We had a bank holiday Monday to our week so we did a slow day of measuring the Front Porch various elements so we can adjust the level of the Porch with our new aluminium posts. The spreadsheet gave us the relationship between the three concrete pads we done ten days ago and they are now hard enough for supporting the load of the Porch and the roof with the slates, and the support beams and the gutters itself.
We used our laser level site to get the numbers and we now have three length to make our aluminium posts with top and bottom plates to help spread the load and fix the posts to the wooden beam and also keep it stable on the concrete.
The posts are in the order of 3200mm long, plus or minus 3mm.
It was very hot and we decided to avoid working on the roof until the next day Tuesday.
So Tuesday, half a day Wednesday (afternoon) and half a day of Thursday (morning), we got the rest of the largest ‘A’ section all covered in slates, an additional 1,200 of them, making a total of 2,500!
The temperature was still very hot and it climbed to 29°C on Tuesday but was cooler on the following days.

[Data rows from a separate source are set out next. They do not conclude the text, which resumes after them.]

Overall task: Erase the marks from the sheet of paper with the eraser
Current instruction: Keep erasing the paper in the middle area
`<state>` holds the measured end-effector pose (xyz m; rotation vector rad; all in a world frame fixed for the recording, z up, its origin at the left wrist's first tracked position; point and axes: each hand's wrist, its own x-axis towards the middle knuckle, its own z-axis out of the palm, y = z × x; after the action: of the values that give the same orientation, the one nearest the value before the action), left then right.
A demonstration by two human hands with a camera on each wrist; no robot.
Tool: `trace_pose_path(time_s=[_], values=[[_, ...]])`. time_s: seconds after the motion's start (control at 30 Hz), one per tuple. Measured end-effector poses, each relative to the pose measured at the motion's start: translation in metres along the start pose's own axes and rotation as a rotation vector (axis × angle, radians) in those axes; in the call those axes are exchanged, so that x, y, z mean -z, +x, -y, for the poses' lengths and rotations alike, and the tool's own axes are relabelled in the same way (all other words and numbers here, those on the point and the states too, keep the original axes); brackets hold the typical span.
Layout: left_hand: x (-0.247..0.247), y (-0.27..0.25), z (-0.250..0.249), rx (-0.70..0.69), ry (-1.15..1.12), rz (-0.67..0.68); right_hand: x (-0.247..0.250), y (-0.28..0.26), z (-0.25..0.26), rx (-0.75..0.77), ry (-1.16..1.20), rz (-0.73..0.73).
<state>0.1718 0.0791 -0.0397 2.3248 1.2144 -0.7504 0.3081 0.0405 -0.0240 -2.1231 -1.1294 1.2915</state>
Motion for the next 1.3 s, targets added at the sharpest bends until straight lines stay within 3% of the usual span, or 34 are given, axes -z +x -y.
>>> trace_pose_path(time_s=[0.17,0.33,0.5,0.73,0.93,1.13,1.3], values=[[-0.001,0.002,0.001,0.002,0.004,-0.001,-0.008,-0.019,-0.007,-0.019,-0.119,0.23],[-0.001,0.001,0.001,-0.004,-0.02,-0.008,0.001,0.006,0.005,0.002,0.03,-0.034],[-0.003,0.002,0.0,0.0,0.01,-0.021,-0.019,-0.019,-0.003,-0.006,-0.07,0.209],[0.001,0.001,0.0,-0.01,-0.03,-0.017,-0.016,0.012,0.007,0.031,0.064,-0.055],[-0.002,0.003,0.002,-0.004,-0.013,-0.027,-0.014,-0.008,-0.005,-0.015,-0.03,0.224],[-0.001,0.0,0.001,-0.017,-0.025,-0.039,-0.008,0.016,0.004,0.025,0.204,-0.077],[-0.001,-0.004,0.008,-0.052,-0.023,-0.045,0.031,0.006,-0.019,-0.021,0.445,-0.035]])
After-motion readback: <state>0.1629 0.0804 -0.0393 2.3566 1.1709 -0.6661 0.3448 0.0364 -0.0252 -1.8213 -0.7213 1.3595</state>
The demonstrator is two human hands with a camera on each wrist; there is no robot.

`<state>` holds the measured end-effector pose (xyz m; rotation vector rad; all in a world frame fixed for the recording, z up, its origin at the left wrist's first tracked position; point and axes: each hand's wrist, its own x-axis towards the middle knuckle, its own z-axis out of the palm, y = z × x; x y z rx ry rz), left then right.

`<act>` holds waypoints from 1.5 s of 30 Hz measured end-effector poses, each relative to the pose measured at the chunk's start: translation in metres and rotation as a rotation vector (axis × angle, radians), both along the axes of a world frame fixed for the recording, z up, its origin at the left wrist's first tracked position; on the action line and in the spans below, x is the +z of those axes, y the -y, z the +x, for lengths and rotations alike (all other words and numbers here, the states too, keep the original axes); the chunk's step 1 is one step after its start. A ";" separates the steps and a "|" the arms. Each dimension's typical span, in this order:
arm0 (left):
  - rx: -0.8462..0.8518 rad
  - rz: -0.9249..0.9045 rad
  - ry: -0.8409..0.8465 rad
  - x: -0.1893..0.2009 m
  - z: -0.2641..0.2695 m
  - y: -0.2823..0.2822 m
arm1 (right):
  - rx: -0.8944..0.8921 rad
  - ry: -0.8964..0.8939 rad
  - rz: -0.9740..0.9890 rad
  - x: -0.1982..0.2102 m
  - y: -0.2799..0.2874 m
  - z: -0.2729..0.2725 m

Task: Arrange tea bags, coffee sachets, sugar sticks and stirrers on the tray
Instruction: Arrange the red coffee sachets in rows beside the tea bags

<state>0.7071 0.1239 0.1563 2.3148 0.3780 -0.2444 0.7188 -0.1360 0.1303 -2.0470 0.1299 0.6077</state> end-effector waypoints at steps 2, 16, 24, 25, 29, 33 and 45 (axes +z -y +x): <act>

We drank lots of water more or less every hour. Phew!

Roof-A-complete

Roof-A-complete


The remaining part of Thursday was spent tidying up our platform walkways, moving the trolleys of slates back to ground level, moving equipment and materials around so we could start undoing the modules along ‘A’ and the ‘P’ sections. We need to do this because we need to gain access to the other half of the main front roof, the ‘E’ section on the other side of the front porch.
For Friday and Saturday, while one half of the work force was occupied elsewhere, the metalwork was done on the posts for the Front Porch. There are three aluminium square posts, measuring 50mm a side and 3200mm tall. Each end has a flat metal plate welded, to help spread the load across the interface; the concrete pad at the bottom and the wooden beam up inside the porch roof. The bottom pad is a solid 150mm square and 6mm thick and the top piece is 75mm wide and also 6mm thick. The top plates comes in two shapes; a straight one measuring 125mm long for the middle leg, and two L shaped one for the corners. The first thing Stephen need to do was learn how to weld aluminium, this need changes to the welding machine and learning a new technique for the welding. This took up most of Friday morning (doing many practice welds and checking quality)!
Aluminium-welding-Cross-section

Aluminium-welding-Cross-section

Then the plates were cut and butt welded. The on Saturday the plates were welded to the posts.

Porch-legs-1

Porch-legs-1

Porch-legs-2

Porch-legs-2

Porch-legs-3

Porch-legs-3



We started installing them Saturday afternoon and we got one up in the C-D corner but we were trying to lift up the other corner, the B-C corner, to slide the metal leg under the beam, only 10mm to lift but it is proving difficult to do. We are using a car hydraulic jack but can’t get a stable base to apply the force to lift up the beam and the roof that 10mm.
Porch-leg-base

Porch-leg-base

Porch-leg-top

Porch-leg-top



We will resume on Monday! Once the metal posts are in place, we can rearrange the working platform modules again so we can get access to the whole of the ‘E’ section and around along the Side Porch too. Then we can do more guttering and inserting the rubber liner.